Мы еще только сюда переселялись, как обнаружилась маленькая ошибка архитекторов, вызвавшая большой переполох. Она была допущена в главном вестибюле, где на отделанные мозаикой стены нанесено несколько сюжетов из истории российской печати. А на самом видном месте приведена широко известная, миллионы раз произносимая везде и всюду цитата Ленина: «Газета – не только коллективный пропагандист и коллективный агитатор, но также и коллективный организатор». Но там оказалось пропущенным слово «также». И хотя без него нисколько не менялся смысл, оставить цитату в этом виде, да еще в «Известиях», да еще у входа в кабинет главного редактора, да еще в камне, то есть на века, означало бы допустить недопустимое – надругательство над святыней, чуть ли не преступное отношение к гениальному автору.

Технически исправить ошибку было непросто. Чтобы вбить в тесное пространство еще одно слово, пришлось переходить на другой шрифт, разрушать художественное единство стиля. Восстановление цитаты сопровождалось тщательным разбирательством – отчего и по чьей вине такое произошло, дело слушалось в райкоме партии. К счастью для архитекторов да и для редакции, случившееся не было признано идеологической диверсией. Сам же факт, что в новом здании «Известий» отмечено некое вмешательство в ленинский текст, стал своеобразным предвестником того, что со временем газета начнет отменять уже не отдельные слова, а все ленинское наследие.

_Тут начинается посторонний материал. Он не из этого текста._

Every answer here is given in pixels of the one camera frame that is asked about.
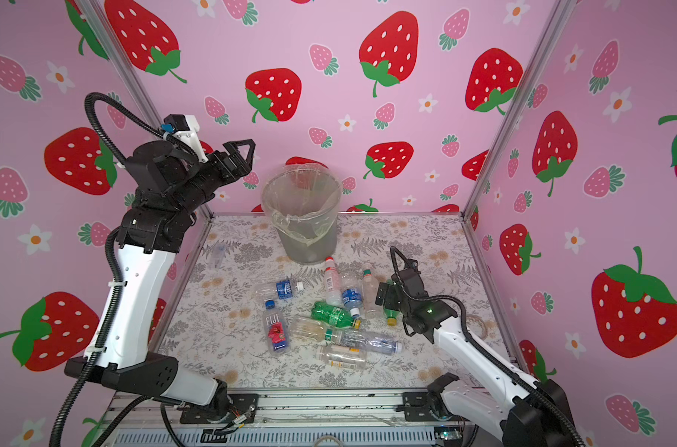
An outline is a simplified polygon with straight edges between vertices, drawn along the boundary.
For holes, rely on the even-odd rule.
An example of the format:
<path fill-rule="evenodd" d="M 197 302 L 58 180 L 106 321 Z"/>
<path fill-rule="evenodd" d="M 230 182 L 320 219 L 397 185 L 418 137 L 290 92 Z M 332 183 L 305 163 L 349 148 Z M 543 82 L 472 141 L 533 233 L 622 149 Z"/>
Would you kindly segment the green Sprite bottle side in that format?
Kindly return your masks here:
<path fill-rule="evenodd" d="M 395 297 L 388 297 L 384 300 L 382 307 L 387 325 L 396 326 L 401 314 L 400 301 Z"/>

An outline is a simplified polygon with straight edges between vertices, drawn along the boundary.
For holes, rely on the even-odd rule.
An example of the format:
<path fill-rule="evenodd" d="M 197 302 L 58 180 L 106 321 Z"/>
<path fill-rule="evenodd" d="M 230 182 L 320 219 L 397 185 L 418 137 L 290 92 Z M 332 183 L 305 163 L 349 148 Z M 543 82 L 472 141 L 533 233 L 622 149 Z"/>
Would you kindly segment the clear bottle green label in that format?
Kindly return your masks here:
<path fill-rule="evenodd" d="M 375 318 L 381 311 L 381 308 L 376 304 L 379 280 L 374 275 L 373 269 L 369 264 L 363 265 L 362 275 L 364 316 L 366 318 Z"/>

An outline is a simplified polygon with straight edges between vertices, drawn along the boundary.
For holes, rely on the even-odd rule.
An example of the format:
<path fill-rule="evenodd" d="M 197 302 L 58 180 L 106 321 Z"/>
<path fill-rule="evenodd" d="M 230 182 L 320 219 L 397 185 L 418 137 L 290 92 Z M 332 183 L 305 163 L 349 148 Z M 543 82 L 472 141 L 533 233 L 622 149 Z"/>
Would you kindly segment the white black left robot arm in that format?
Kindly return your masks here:
<path fill-rule="evenodd" d="M 144 143 L 125 161 L 137 183 L 135 203 L 107 238 L 105 256 L 113 279 L 102 321 L 83 356 L 70 359 L 64 372 L 82 387 L 107 389 L 187 403 L 224 415 L 224 385 L 191 372 L 178 360 L 153 353 L 149 332 L 159 293 L 195 212 L 222 186 L 238 182 L 253 169 L 253 140 L 227 142 L 221 152 L 186 167 L 192 158 L 181 143 L 166 138 Z"/>

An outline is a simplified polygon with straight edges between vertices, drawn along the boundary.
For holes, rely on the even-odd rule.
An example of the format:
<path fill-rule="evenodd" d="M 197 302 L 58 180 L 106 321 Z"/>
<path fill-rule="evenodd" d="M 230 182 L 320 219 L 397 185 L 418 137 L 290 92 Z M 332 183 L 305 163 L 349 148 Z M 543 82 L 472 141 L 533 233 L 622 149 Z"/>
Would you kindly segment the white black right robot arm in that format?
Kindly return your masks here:
<path fill-rule="evenodd" d="M 417 297 L 399 284 L 381 282 L 376 304 L 403 314 L 406 334 L 423 335 L 456 359 L 487 391 L 472 391 L 454 378 L 438 392 L 452 415 L 485 430 L 504 446 L 582 446 L 566 393 L 554 381 L 541 383 L 472 334 L 465 305 L 450 295 Z"/>

Именно в этом здании и наступит полное политическое прозрение для нас как журналистов и граждан. Но не сразу, оно будет происходить медленно, в прямой зависимости от складывающейся ситуации в стране и имея свои периоды: от одного главного редактора – до другого. А выдавливание по капле из себя раба начиналось у известинцев еще в старом корпусе, когда газету возглавлял Алексей Иванович Аджубей, при котором в редакции навсегда поселился сильный и сладостный дух свободы. После свержения Хрущева, а заодно и изгнания Аджубея, его зятя, высшая власть направила сюда в 1965 году партийного функционера Толкунова, надеясь, что он погасит известинское вольнодумство. Однако этого не случилось. Умный и совестливый человек, прошедший как корреспондент «Правды» многими дорогами войны, хорошо знающий реалии суровой народной жизни, Лев Николаевич и газету делал в основе своей умной и совестливой, гражданственно озабоченной. С годами у руководства страны накопилось большое недовольство ею, и в феврале 1976 Толкунова переводят на другую сторону Пушкинской площади – в далекое от злободневной тематики Агентство печати «Новости».

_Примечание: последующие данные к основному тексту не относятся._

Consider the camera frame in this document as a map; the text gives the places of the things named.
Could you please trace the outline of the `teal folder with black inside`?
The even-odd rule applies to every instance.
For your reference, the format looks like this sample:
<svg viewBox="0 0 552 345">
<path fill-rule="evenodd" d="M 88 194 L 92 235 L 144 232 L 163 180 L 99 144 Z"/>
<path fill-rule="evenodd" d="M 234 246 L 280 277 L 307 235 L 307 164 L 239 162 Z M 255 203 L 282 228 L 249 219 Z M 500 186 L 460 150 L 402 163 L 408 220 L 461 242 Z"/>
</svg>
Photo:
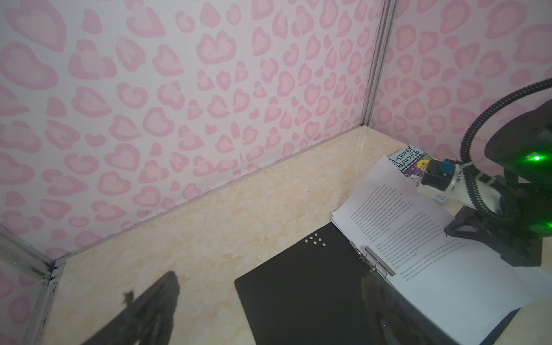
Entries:
<svg viewBox="0 0 552 345">
<path fill-rule="evenodd" d="M 362 300 L 373 270 L 326 224 L 235 282 L 257 344 L 374 344 Z M 518 309 L 479 344 L 493 344 Z"/>
</svg>

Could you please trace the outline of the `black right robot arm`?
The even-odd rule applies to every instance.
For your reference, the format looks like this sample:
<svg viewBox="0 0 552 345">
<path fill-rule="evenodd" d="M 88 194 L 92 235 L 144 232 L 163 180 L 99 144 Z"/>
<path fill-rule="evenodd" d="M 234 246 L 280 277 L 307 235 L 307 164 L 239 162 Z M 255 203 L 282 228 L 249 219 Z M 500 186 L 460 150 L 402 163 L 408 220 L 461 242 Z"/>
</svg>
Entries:
<svg viewBox="0 0 552 345">
<path fill-rule="evenodd" d="M 551 236 L 551 102 L 509 121 L 486 144 L 485 157 L 503 168 L 503 177 L 483 173 L 471 148 L 477 132 L 500 110 L 550 88 L 548 78 L 501 98 L 474 120 L 461 141 L 460 169 L 471 206 L 463 207 L 444 232 L 481 242 L 514 267 L 539 267 L 543 238 Z"/>
</svg>

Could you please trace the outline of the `white paper sheet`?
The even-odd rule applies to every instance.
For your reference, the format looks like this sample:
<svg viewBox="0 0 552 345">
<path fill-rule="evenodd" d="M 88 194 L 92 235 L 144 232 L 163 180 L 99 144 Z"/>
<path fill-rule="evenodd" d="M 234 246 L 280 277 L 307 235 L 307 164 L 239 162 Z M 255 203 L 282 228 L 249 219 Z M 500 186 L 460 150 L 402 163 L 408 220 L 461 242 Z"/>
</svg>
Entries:
<svg viewBox="0 0 552 345">
<path fill-rule="evenodd" d="M 387 157 L 332 221 L 377 274 L 459 344 L 479 344 L 511 311 L 548 300 L 551 277 L 512 267 L 488 246 L 449 237 L 452 216 Z"/>
</svg>

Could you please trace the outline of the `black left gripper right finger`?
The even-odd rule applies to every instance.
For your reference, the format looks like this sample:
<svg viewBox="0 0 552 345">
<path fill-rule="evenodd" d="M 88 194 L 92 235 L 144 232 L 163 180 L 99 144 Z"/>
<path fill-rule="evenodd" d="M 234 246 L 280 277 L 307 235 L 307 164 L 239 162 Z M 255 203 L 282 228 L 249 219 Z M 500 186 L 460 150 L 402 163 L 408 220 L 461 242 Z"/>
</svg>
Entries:
<svg viewBox="0 0 552 345">
<path fill-rule="evenodd" d="M 374 344 L 456 343 L 374 271 L 362 278 L 362 300 Z"/>
</svg>

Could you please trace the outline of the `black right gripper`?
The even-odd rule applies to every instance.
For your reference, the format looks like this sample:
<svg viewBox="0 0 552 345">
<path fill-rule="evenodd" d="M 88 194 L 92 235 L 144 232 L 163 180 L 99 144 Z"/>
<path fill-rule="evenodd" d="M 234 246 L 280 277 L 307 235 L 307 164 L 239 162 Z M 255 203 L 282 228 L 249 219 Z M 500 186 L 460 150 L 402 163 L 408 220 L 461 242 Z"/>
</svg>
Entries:
<svg viewBox="0 0 552 345">
<path fill-rule="evenodd" d="M 521 183 L 513 172 L 497 179 L 517 202 L 519 217 L 506 225 L 483 217 L 463 206 L 444 232 L 450 237 L 487 245 L 514 267 L 539 267 L 543 239 L 551 236 L 551 189 L 534 183 Z"/>
</svg>

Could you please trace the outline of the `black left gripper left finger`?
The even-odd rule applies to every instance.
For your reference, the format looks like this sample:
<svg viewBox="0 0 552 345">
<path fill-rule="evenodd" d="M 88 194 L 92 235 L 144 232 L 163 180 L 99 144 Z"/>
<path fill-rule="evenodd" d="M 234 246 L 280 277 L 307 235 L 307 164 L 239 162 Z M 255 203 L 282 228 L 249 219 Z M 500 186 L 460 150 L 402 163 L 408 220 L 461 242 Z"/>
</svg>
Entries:
<svg viewBox="0 0 552 345">
<path fill-rule="evenodd" d="M 165 273 L 138 298 L 124 294 L 124 310 L 85 344 L 168 344 L 180 286 L 174 271 Z"/>
</svg>

Через несколько дней нам представили нового главного – Петра Федоровича Алексеева.

Время Алексеева

Алексеев был известен журналистской Москве тем, что, руководя до этого «Советской Россией», он хорошую смелую газету превратил в серую и робкую. Что эта же перспектива улыбнулась и нам, стало понятно на общем собрании из его первой, программной речи.

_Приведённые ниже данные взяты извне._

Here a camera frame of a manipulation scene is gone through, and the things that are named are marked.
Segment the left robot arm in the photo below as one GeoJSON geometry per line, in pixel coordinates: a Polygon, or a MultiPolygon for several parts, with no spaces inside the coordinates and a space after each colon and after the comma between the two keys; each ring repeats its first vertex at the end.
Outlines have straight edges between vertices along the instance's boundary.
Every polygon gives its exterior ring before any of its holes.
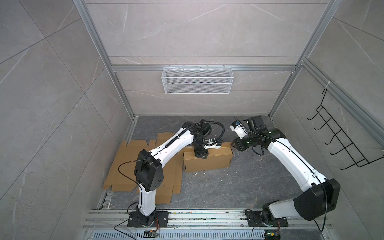
{"type": "Polygon", "coordinates": [[[136,161],[134,174],[139,184],[140,199],[138,212],[143,217],[152,216],[156,211],[156,191],[164,180],[163,168],[168,161],[184,147],[192,145],[195,156],[208,157],[205,135],[211,130],[211,124],[201,120],[198,123],[186,122],[182,128],[160,146],[150,150],[142,150],[136,161]]]}

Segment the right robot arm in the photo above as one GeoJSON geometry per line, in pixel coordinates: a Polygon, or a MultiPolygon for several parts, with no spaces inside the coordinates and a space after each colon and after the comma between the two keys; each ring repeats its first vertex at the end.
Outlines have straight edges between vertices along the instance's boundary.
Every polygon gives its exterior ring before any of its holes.
{"type": "Polygon", "coordinates": [[[269,151],[289,171],[302,190],[302,194],[296,198],[265,204],[261,219],[266,226],[272,226],[286,217],[312,221],[336,208],[341,190],[339,182],[326,178],[311,166],[279,129],[268,129],[262,117],[256,116],[247,119],[245,125],[236,119],[231,124],[231,130],[238,136],[232,142],[233,148],[239,152],[255,147],[269,151]]]}

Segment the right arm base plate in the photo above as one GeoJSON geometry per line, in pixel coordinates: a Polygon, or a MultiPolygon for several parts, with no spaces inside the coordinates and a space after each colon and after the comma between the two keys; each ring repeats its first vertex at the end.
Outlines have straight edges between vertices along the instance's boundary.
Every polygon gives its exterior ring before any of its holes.
{"type": "Polygon", "coordinates": [[[276,219],[268,211],[244,211],[249,227],[288,227],[286,218],[276,219]]]}

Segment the cardboard box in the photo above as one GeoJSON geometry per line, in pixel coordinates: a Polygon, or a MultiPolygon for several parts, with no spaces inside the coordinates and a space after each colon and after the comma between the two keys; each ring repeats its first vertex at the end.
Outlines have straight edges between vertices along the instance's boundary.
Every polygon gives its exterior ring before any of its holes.
{"type": "Polygon", "coordinates": [[[223,143],[220,149],[208,149],[206,159],[197,158],[193,147],[185,147],[184,169],[186,173],[194,173],[228,168],[233,159],[231,143],[223,143]]]}
{"type": "MultiPolygon", "coordinates": [[[[116,153],[110,171],[106,177],[103,189],[111,188],[113,192],[131,192],[137,185],[134,174],[139,152],[150,151],[172,137],[173,133],[158,133],[156,140],[131,140],[122,142],[116,153]]],[[[164,180],[156,193],[156,204],[170,204],[175,194],[181,193],[183,174],[183,152],[178,152],[163,168],[164,180]]]]}

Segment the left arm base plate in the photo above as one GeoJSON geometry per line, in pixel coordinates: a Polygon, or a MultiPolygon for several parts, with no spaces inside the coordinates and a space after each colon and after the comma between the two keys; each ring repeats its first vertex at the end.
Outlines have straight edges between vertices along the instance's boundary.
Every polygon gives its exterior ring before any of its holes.
{"type": "Polygon", "coordinates": [[[144,216],[140,211],[131,212],[128,219],[127,227],[160,227],[166,228],[169,221],[169,212],[154,211],[149,216],[144,216]]]}

Правда, не все в коллективе сделали такой пессимистичный вывод. Выступивший в прениях популярный и многими читателями любимый международник Мэлор Стуруа заявил, что «наконец-то в редакции подули свежие ветры». Этой фразой одни известинцы горько попрекают коллегу все последующие десятилетия, а другие дружелюбно посмеиваются, считая, что лесть была расчетливой: человеку хотелось снять запрет на его выезды за границу, вот он и добивался лояльности нового начальника. Как бы там ни было в тот раз, Мэлор Георгиевич Стуруа – выдающаяся персона в истории «Известий», его профессиональный вклад в газету очень велик.

Вспоминается еще одна фраза алексеевского времени в «Известиях», ставшая крылатой для московской журналистики. Дежуря по отделу информации, я сидел на выпуске газеты за длинным столом вместе с замредактора отдела Толей Шлиенковым. Минут за десять до подписания номера к нам быстро подошел дежурный член редколлегии Альберт Григорянц и, пробегаясь фломастером по первой полосе, потребовал:

– Парни, быстро меняйте свои заголовки! Главный редактор не любит такие, как сейчас на полосе.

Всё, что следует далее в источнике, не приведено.